Back in the days, C was somewhere between your best option or your only real option for doing certain sorts of programming. If you were writing a Unix program, for example, for quite a while C was your only real choice (then later you could consider C++). The people who came to C often found some of its virtues to be attractive, but they weren't necessarily strongly committed to it; they'd picked C as an expedient choice.
Meanwhile, there are people who looked at C and felt (and often still feel) that it was very much the language for them (out of those available at the time). They feel strongly drawn to C's virtues, often explicitly in contrast to other languages, and today they may still program in C out of choice. If and when they switch languages they often pick languages that are as close to the virtues of C (as each person sees them) as possible.
I am the first sort of C programmer. I like some aspects of C but there are others that I more or less always found to be kind of a pain; as I've kind of said before, I no longer want to have to think about memory management and related issues. So I've wound up mostly in the Go camp, despite Go's garbage collection being anathema to a certain sort of C programmer.

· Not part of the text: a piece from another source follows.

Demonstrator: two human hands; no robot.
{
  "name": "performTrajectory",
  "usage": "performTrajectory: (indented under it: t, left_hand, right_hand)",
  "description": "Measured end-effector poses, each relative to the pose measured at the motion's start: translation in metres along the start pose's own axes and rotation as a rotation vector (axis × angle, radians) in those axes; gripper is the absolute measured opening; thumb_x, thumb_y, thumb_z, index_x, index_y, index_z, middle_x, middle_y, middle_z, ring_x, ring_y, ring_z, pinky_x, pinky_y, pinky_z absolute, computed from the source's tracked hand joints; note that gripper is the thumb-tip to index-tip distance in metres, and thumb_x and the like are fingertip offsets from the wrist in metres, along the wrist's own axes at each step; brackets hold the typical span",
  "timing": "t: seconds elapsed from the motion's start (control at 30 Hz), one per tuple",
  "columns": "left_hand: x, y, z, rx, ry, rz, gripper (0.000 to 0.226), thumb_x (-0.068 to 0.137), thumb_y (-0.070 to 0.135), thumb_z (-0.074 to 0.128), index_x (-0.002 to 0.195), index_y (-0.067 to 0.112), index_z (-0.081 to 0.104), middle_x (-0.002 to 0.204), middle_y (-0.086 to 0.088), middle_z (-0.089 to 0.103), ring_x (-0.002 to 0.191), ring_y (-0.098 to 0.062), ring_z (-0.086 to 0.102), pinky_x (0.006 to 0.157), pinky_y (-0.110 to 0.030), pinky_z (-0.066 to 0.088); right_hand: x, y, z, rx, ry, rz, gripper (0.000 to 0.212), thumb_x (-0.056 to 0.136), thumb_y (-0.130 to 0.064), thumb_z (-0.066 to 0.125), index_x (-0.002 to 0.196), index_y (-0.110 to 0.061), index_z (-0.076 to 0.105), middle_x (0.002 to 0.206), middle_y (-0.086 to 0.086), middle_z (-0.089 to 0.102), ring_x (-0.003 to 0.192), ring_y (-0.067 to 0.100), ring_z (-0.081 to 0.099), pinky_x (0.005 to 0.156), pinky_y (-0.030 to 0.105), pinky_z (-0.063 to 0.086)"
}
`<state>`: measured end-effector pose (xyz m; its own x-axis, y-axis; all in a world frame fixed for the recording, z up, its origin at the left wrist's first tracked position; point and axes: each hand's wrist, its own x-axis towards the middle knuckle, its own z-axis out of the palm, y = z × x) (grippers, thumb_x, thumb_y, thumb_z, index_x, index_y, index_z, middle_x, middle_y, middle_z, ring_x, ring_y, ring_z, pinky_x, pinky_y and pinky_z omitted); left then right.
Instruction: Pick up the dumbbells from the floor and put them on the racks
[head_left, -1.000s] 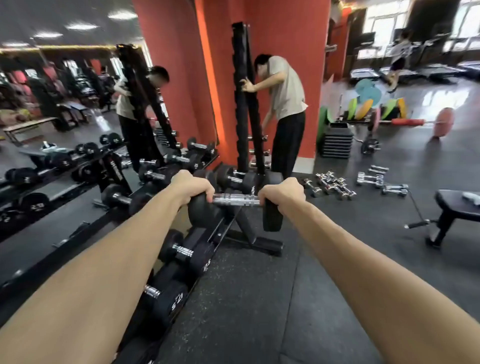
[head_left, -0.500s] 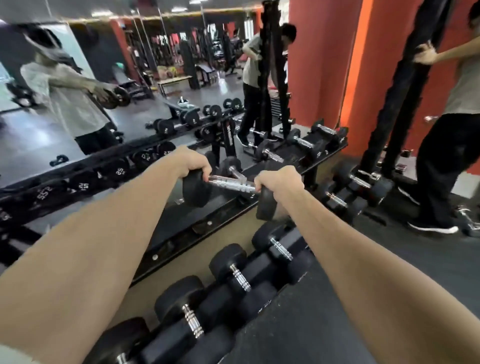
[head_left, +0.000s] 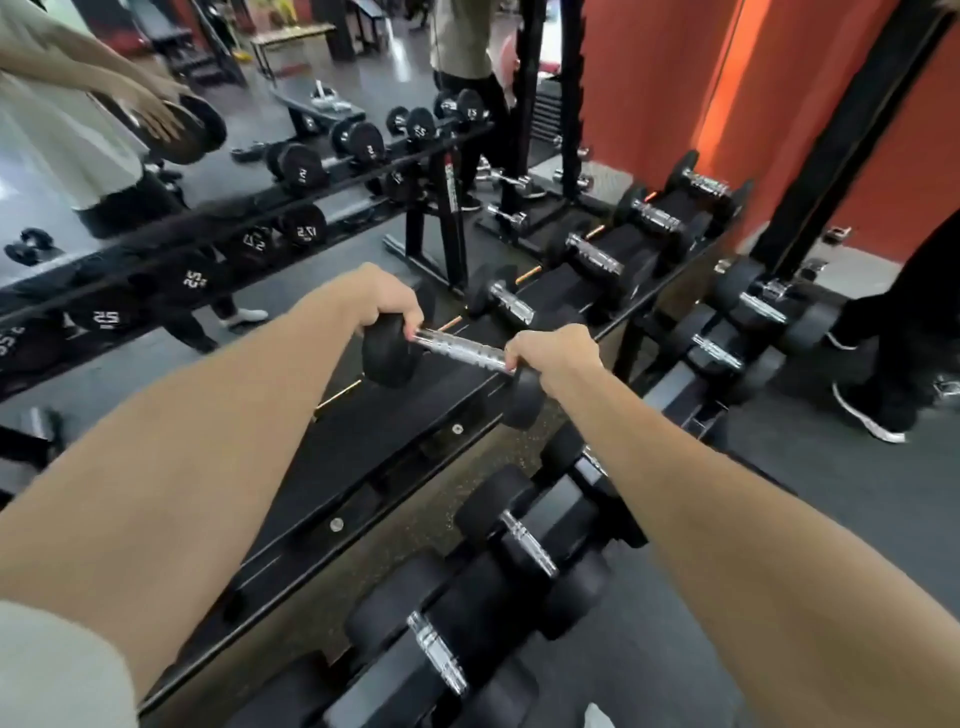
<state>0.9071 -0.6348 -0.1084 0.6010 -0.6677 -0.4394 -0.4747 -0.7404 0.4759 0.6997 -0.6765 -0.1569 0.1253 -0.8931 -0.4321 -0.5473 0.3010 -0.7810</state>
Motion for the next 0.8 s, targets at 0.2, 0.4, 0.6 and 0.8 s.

(Thinking about memory management can be fun every so often, just as it can be fun to optimize anything, but I want it to be an optimization, not a mandatory thought.)
My perception of the second sort of C programmer is that if they've moved to any more recent mainstream language, it's probably Rust. Rust is certainly not C-like in some respects, but in a lot of ways its virtues are the most C-like out of all of the mainstream languages (and some of the ways it's better than C are important).
(Like all provocative theses, this is a generalization and simplification. People had and have many reasons for choosing C. And yes, there are non-mainstream languages that are trying to be 'a better C' in ways that are significantly different from Rust.)